Erst am vergangenen Freitag hatte der Wirecard-Chef seinen sofortigen Rücktritt erklärt. Am Montagabend habe sich Markus Braun gestellt, erklärte die Staatsanwaltschaft am Dienstag.

München - Im Skandal um den Finanzdienstleister Wirecard ist der zurückgetretene Firmenchef Markus Braun festgenommen worden. Der Österreicher habe sich am Montagabend gestellt, teilte die Staatsanwaltschaft München am Dienstag mit. Er werde im Laufe des Tages der Ermittlungsrichterin vorgeführt, die über eine Untersuchungshaft entscheide. Die Strafverfolger verdächtigen den 50-Jährigen der Bilanzfälschung und der Marktmanipulation.

 

Nach bisherigen Ermittlungen werde Braun zur Last gelegt, allein oder mit weiteren Tätern die Bilanzsumme und den Umsatz von Wirecard durch vorgetäuschte Einnahmen aufgebläht zu haben, erklärte die Staatsanwaltschaft. Die Gesellschaft habe dadurch finanzkräftiger und für Anleger und Kunden attraktiver dargestellt werden sollen. Brauns Anwalt war für einen Kommentar zunächst nicht erreichbar, Wirecard lehnte eine Stellungnahme ab.

Vermögen existierte vermutlich nie

Der in den vergangenen Jahren stark gewachsene Zahlungsdienstleister hat eingeräumt, dass ein bilanziertes Vermögen von 1,9 Milliarden Euro, das auf Konten in Asien vermutet wurde, aller Wahrscheinlichkeit nach gar nicht existiere. Braun trat zurück, ein weiteres Vorstandsmitglied wurde fristlos entlassen. Mit Gläubigerbanken laufen Gespräche über Kreditverlängerungen zur Rettung des Unternehmens. Eine milliardenschwere Kreditlinie kann von den Banken per Ende Juni gekündigt werden.

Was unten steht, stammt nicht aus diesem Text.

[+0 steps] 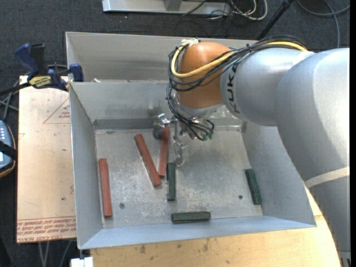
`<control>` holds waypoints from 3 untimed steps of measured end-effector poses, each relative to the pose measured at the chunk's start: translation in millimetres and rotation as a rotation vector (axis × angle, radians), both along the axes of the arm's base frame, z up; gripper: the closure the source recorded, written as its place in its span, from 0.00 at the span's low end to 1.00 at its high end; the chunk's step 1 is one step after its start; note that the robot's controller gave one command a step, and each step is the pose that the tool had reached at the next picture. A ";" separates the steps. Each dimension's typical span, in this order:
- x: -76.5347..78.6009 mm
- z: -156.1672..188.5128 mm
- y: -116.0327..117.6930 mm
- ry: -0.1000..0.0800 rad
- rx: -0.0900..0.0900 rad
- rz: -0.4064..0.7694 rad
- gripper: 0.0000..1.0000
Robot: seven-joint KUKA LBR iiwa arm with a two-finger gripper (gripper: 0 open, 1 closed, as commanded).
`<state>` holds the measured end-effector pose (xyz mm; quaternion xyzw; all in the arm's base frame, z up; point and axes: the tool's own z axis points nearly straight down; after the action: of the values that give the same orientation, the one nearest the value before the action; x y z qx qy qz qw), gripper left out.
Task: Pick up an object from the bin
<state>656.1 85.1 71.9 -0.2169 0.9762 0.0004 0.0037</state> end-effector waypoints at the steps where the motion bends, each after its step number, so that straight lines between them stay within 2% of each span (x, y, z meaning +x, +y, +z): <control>1: -11.7 0.7 21.6 0.004 0.002 0.087 0.00; 2: -18.0 0.2 31.2 0.004 -0.003 0.340 0.00; 3: -3.8 -0.9 61.5 0.003 -0.003 0.696 0.00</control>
Offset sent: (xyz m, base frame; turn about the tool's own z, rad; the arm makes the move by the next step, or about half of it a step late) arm -0.0280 0.0612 -0.0019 -0.6657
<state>652.3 146.6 71.0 -0.5369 0.8436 0.0002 0.0018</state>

An der Börse sorgte die neue Wendung in dem Bilanzskandal nicht für neue Unruhe. Schnäppchenjäger nutzten die massiven Kursverluste der vergangenen Tage für den Wiedereinstieg - die Aktien kletterten am Dienstag zeitweise um 20 Prozent auf 17,41 Euro. Vor Bekanntwerden des Milliardenlochs in den Büchern des Zahlungsabwicklers vergangene Woche hatten die Titel noch mehr als 100 Euro gekostet.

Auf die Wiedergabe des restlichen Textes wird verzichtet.